◆ Directions:
Write out every entry exactly as it appears, omitting the pictures.

◆ Dataset extract:
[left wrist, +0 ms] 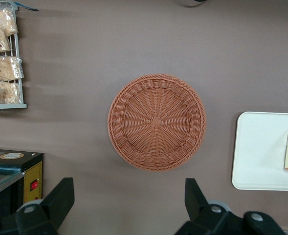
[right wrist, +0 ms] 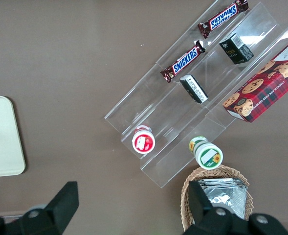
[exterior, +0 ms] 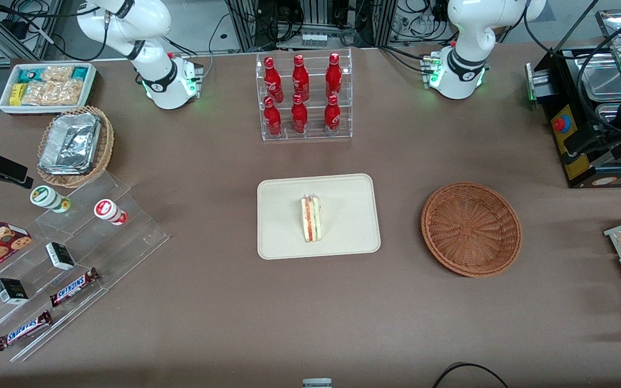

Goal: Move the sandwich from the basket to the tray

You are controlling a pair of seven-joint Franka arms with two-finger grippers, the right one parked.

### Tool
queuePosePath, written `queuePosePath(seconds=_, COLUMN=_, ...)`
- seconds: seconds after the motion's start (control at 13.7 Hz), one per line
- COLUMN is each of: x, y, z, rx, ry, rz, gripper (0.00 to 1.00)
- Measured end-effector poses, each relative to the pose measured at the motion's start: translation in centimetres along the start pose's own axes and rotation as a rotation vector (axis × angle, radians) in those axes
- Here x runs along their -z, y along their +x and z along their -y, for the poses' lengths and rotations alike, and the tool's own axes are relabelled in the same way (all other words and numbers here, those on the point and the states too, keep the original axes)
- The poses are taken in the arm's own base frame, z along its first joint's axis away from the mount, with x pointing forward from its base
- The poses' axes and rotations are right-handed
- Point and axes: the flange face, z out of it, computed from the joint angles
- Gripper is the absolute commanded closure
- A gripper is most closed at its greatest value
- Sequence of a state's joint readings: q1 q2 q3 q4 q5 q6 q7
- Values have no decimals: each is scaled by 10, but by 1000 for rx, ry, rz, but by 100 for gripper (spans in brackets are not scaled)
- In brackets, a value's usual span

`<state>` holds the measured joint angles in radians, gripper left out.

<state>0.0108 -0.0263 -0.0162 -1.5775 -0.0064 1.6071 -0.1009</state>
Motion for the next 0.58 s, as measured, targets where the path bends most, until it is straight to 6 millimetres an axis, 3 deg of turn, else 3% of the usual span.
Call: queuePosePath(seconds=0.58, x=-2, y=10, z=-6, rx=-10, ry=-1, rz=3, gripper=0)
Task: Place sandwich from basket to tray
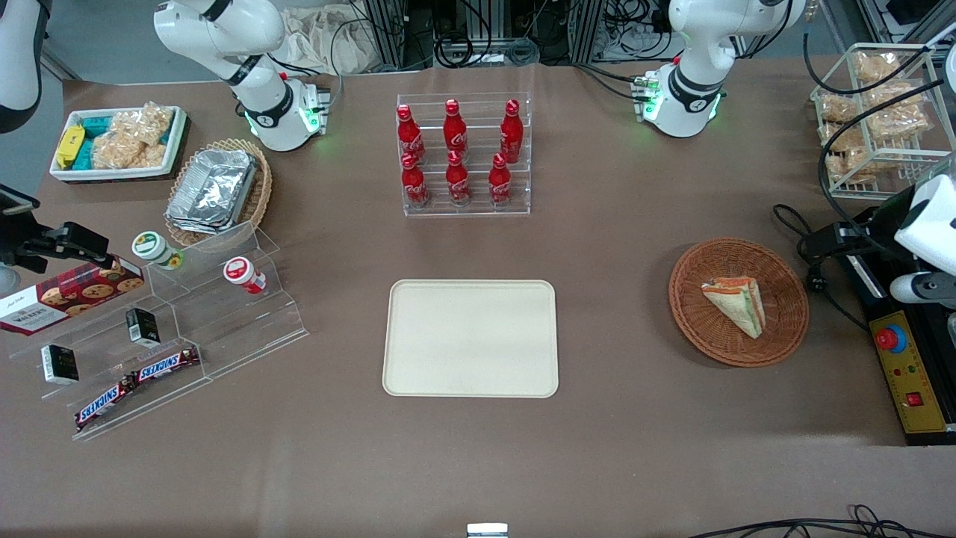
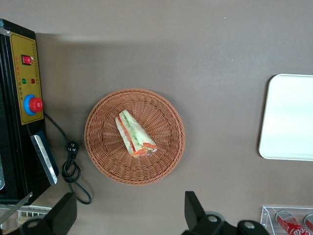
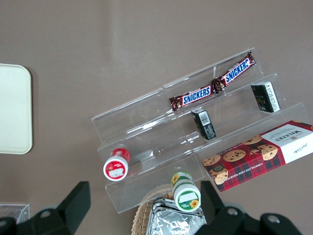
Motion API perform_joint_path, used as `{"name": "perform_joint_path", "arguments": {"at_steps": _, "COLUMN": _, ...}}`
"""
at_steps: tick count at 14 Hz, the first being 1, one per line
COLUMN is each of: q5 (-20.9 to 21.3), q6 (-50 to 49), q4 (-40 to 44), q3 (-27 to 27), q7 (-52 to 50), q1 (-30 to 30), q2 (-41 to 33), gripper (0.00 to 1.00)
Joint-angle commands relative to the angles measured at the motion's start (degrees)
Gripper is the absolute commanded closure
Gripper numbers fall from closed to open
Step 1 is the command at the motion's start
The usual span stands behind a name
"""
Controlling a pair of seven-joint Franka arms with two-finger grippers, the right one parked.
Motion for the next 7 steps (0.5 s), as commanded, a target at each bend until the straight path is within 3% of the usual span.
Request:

◆ Answer box:
[left wrist, +0 ms] 
[right wrist, +0 ms] 
[exterior, +0 ms] 

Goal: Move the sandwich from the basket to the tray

You are controlling a pair of seven-joint Franka arms with two-finger grippers, the right one parked.

### Tool
queuePosePath, written `queuePosePath(seconds=_, COLUMN=_, ...)`
- seconds: seconds after the motion's start (control at 13.7 Hz), one per line
- COLUMN is each of: x, y, z, rx, ry, rz, gripper (0.00 to 1.00)
- Measured end-effector poses, each relative to the pose measured at the motion's start: translation in centimetres along the start pose's own axes and rotation as a rotation vector (axis × angle, radians) in those axes
- Here x runs along their -z, y along their +x and z along their -y, for the poses' lengths and rotations alike, and the tool's own axes are relabelled in the same way (all other words and numbers here, those on the point and the states too, keep the original axes)
- The poses are taken in the arm's own base frame, z along its first joint's axis away from the mount, with x pointing forward from its base
- The poses' axes and rotations are right-handed
- Point and axes: the flange face, z out of it, computed from the joint angles
- Gripper is the absolute commanded closure
- A gripper is most closed at its greatest value
- Sequence of a state's joint readings: q1 q2 q3 q4 q5 q6 q7
- Values have no decimals: each is scaled by 10, but by 1000 for rx, ry, rz, but by 100 for gripper (spans in brackets are not scaled)
- In brackets, a value's usual span

`<state>` holds the measured joint angles in radians, gripper left out.

<state>0.0108 -0.0263 -0.0162 -1.5775 -0.0064 1.6071 -0.1009</state>
Motion for the next 0.58 s, as measured, targets where the path bends most, until it is straight to 6 millimetres an axis, 3 deg of turn, else 3% of the usual span.
Call: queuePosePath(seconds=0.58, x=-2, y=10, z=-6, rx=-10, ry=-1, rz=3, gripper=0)
Task: Place sandwich from basket to tray
Motion API perform_joint_path, used as `{"name": "perform_joint_path", "arguments": {"at_steps": _, "COLUMN": _, ...}}`
"""
at_steps: tick count at 14 Hz, the first being 1, one per line
COLUMN is each of: q5 (-20.9 to 21.3), q6 (-50 to 49), q4 (-40 to 44), q3 (-27 to 27), q7 (-52 to 50), q1 (-30 to 30), q2 (-41 to 33), gripper (0.00 to 1.00)
Joint-angle commands relative to the angles measured at the motion's start (degrees)
Gripper is the absolute commanded closure
Gripper numbers fall from closed to open
Step 1 is the command at the motion's start
The usual span stands behind a name
"""
Controlling a pair of seven-joint Franka arms with two-finger grippers, the right one parked.
Motion for the next 7 steps (0.5 s), as commanded, a target at each bend until the straight path is within 3% of the usual span.
Request:

With this, the answer is done.